Um dos projetos realizados dentro do departamento foi o de produção de vacina, que sofreu mudança significativa no envase da vacina. "Depois de visitas e reuniões com todas as equipes, conseguimos estruturar uma demanda para resolver o problema", explicou a médica. Foi realizado projeto que solucionou os problemas enfrentados pelos trabalhadores. Depois do sucesso do projeto, Ingrid salientou os próximos desafios a serem enfrentados. "Ter uma interface melhor com a engenharia de produção e a efetivação dos núcleos interdisciplinares, que precisam se reunir com mais frequência", finalizou.

 



Ergonomia na ENSP

A pesquisadora e coordenadora da Equipe de Biossegurança da Escola Nacional de Saúde Pública (ENSP/Fiocruz), Maria Egle Setti, mencionou os projetos de ergonomia implementados na ENSP. A professora ingressou no Serviço de Biossegurança da ENSP em 2018 com algumas atribuições, sendo a principal delas a coordenação e implementação das ações da gestão da biossegurança na área da Engenharia do Trabalho, com ênfase na saúde do trabalhador, com as normas vigentes.
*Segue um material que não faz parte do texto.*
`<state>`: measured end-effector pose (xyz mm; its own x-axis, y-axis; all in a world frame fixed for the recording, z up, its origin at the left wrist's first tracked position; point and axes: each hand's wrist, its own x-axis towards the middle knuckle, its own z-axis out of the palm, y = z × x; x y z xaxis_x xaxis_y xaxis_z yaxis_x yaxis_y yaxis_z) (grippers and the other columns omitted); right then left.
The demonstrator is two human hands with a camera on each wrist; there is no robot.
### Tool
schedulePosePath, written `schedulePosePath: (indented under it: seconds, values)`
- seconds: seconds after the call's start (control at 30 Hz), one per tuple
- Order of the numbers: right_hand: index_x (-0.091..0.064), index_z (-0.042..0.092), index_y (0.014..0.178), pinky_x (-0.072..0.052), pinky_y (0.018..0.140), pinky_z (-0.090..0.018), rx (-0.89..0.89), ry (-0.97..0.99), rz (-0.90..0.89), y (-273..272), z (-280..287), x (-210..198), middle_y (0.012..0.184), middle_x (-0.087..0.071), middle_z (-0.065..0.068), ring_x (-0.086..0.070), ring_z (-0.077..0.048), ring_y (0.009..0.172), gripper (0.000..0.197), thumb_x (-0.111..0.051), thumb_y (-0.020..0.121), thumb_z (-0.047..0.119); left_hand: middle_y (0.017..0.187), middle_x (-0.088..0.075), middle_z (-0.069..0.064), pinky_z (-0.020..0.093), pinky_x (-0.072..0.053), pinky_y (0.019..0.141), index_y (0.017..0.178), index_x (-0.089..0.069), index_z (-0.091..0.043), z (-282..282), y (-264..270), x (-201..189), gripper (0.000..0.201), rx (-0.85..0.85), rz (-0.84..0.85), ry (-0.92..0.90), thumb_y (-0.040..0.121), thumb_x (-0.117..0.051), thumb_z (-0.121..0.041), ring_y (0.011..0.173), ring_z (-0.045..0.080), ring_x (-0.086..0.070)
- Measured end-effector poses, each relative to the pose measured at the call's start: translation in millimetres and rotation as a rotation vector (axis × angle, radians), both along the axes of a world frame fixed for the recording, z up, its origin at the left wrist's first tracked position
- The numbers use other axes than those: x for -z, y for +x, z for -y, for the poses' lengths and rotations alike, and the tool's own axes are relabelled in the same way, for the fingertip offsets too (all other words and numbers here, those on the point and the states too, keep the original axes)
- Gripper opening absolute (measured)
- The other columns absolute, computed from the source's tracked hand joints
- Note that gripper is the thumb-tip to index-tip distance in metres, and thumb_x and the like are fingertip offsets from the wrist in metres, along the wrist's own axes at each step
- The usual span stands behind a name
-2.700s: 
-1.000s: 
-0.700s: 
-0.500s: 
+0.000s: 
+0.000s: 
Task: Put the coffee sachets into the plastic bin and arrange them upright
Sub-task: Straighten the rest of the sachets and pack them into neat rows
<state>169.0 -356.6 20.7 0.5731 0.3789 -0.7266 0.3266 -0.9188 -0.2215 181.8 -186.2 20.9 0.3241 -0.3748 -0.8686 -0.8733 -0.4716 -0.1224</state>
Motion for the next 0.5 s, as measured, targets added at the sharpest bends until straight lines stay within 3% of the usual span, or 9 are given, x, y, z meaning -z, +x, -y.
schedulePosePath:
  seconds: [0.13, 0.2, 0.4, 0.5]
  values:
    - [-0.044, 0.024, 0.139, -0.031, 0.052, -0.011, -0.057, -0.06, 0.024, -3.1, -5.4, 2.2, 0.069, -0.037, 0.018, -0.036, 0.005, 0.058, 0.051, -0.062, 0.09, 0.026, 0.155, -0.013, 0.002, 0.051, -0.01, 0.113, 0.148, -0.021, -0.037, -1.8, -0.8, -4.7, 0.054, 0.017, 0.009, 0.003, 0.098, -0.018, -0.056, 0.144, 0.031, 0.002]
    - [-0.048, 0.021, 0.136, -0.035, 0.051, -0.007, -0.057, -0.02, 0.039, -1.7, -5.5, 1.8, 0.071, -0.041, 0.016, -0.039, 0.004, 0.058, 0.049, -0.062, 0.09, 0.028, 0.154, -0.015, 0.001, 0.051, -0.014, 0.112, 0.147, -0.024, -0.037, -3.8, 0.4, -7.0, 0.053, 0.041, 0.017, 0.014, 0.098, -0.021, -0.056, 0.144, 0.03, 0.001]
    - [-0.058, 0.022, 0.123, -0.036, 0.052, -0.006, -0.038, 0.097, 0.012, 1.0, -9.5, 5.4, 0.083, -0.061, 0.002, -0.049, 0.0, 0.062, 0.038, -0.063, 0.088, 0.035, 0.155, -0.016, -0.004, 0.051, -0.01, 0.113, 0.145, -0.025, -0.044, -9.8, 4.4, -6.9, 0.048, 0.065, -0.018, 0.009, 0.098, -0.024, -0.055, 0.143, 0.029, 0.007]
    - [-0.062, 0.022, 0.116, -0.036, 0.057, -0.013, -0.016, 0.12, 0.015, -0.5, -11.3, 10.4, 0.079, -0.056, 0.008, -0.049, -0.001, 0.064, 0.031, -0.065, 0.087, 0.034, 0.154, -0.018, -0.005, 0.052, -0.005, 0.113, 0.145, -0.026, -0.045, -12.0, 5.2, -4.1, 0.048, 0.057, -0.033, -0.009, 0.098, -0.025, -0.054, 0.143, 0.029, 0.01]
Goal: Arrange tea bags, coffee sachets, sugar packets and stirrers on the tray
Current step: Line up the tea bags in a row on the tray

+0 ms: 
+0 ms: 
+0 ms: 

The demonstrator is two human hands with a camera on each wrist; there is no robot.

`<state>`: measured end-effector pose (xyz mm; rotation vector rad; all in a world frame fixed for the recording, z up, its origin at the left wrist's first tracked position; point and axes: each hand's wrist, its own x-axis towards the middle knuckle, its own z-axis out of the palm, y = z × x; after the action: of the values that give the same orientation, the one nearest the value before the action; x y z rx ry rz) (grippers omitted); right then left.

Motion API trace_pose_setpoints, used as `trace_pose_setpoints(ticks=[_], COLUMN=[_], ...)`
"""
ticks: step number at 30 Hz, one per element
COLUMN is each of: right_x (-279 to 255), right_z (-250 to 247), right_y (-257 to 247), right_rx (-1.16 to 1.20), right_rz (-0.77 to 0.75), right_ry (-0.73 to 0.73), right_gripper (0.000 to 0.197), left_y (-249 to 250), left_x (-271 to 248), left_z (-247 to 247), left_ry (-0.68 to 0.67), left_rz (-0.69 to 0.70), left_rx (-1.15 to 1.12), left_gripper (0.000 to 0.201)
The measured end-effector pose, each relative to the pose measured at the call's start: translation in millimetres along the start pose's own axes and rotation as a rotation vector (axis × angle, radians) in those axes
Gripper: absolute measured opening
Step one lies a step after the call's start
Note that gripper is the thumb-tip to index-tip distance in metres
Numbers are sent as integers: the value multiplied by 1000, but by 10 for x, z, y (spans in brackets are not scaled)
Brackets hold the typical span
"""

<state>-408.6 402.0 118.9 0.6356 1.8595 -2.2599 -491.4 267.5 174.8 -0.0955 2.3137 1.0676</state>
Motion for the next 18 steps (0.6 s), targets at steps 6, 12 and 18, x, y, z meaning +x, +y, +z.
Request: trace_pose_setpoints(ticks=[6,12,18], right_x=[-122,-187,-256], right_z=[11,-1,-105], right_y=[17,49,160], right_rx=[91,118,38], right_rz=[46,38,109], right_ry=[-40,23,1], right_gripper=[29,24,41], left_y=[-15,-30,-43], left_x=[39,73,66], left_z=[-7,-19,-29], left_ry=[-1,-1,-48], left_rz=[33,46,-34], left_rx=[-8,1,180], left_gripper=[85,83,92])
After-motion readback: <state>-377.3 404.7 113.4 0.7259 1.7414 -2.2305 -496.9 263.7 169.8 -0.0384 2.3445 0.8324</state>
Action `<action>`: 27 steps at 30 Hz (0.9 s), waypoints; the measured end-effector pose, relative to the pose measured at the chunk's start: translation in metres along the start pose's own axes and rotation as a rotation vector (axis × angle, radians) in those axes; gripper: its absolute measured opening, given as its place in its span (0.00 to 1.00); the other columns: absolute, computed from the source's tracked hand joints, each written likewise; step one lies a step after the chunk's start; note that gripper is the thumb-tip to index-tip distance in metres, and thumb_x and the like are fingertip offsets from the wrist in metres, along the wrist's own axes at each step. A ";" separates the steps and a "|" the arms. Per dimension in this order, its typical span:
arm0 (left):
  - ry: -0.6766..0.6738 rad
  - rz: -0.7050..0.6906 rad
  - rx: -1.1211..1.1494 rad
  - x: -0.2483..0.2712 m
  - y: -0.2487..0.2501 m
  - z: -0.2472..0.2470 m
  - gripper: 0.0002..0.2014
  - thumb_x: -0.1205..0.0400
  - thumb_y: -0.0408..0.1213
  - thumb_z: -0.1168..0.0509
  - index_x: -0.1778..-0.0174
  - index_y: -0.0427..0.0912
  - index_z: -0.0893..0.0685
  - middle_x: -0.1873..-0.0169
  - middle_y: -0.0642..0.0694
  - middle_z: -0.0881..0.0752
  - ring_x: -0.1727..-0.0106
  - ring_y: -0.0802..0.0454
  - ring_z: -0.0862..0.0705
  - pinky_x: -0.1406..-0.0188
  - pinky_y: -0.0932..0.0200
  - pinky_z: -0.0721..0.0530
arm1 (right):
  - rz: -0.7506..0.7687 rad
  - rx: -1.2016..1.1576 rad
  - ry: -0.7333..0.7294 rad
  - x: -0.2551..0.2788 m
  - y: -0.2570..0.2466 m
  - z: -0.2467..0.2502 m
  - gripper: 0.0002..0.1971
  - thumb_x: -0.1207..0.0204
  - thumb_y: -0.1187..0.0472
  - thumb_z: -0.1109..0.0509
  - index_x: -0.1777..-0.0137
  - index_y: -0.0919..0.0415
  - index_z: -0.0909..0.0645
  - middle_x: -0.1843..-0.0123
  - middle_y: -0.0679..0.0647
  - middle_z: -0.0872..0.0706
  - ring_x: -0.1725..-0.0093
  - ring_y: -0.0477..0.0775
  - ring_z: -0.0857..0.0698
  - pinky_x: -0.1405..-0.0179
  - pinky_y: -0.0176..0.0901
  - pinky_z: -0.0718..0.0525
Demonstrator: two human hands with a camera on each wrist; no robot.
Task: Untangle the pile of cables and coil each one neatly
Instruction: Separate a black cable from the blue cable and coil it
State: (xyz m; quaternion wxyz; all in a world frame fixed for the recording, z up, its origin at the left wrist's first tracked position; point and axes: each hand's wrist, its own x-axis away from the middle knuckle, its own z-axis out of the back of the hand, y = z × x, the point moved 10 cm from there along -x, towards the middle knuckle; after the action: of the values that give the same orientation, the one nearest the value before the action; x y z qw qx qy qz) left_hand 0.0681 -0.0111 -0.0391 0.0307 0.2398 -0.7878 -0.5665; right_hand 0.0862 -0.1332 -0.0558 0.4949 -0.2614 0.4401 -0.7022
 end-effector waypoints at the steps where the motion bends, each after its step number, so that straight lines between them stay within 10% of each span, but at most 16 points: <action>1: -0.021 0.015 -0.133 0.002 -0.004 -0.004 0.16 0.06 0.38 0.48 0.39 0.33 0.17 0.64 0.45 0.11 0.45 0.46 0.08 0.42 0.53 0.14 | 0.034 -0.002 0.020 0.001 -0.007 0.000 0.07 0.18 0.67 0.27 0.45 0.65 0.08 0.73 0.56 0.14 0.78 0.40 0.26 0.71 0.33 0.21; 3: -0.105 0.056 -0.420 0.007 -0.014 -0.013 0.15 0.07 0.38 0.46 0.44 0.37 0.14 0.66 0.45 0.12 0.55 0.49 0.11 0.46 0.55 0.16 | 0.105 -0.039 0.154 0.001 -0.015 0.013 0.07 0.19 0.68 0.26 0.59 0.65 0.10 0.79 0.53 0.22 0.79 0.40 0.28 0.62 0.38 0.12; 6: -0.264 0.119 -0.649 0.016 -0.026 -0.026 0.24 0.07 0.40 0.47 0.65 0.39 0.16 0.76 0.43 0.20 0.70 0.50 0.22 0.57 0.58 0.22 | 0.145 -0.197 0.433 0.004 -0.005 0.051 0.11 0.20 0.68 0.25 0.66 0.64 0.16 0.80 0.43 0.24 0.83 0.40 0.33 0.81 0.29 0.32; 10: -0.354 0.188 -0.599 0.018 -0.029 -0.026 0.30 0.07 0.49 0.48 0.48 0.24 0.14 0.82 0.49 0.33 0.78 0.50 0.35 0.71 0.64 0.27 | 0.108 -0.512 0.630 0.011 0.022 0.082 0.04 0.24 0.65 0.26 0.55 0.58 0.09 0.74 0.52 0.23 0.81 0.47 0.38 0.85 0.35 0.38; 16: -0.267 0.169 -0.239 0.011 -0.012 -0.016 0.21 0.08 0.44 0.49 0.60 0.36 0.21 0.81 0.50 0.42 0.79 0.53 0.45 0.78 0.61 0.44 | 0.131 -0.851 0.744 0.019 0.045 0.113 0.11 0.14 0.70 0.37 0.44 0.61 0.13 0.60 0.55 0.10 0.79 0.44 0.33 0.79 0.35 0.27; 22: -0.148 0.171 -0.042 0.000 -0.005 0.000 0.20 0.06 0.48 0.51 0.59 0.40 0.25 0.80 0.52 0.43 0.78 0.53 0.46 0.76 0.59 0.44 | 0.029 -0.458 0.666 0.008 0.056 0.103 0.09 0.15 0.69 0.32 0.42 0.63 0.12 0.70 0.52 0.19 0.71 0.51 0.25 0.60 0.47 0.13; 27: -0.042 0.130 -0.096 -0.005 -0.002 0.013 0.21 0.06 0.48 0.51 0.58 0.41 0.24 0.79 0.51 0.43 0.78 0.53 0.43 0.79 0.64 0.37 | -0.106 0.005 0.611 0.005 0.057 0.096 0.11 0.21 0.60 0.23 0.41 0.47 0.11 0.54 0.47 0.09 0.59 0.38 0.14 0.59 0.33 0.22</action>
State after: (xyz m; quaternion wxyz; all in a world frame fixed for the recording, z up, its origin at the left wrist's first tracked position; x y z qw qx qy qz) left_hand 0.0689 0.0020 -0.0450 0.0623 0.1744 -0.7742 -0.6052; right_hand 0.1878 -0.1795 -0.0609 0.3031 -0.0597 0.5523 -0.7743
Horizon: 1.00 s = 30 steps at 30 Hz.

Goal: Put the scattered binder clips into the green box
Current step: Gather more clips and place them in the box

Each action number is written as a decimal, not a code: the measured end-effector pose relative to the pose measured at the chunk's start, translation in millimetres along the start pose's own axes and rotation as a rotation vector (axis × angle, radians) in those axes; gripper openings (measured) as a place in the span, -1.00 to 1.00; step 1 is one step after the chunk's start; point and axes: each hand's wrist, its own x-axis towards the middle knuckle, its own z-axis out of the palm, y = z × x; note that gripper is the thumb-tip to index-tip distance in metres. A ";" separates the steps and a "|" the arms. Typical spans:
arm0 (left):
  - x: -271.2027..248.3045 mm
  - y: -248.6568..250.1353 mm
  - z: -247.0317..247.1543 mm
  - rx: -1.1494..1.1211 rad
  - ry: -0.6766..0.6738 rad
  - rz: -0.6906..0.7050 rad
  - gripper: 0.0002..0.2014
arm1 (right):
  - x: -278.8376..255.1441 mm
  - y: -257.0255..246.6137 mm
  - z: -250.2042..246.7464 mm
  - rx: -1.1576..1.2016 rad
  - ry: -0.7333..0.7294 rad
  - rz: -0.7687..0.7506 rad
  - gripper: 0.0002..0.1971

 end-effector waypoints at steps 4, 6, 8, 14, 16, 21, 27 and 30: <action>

Egle estabeleceu o fluxo de trabalho com o Serviço de Sustentabilidade e de Infraestrutura. Com esse trabalho conjunto, foi realizada mudança de fluxo, explicada pela professora. "Conseguimos fazer com que as Ordens de Serviços (OS) passassem, inicialmente, pela Sustentabilidade e, depois, chegassem à Infra, facilitando a criação de ações antes dos projetos finais.

Três projetos foram realizados pela pesquisadora na Escola. Na Secretaria Acadêmica (Seca), foi implementado um método para guardar caixas de arquivo em espaço determinado. "Nesse momento, trabalhamos com uma arquiteta, que fez o projeto depois de ter contato com as regras de ergonomia",  demostrando, portanto, a interdisciplinaridade nos projetos.

Logo após, foi realizado um projeto no restaurante da ENSP. "Era, também, um problema de espaço, para o qual precisamos de várias equipes em sua conclusão", salientou a professora. Finalizando com o projeto da farmácia do Centro de Refêrencia Professor Hélio Fraga (CRPHF/ENSP), no qual o cuidado é maior, visto que o departamento trabalha com doenças de alta contaminação.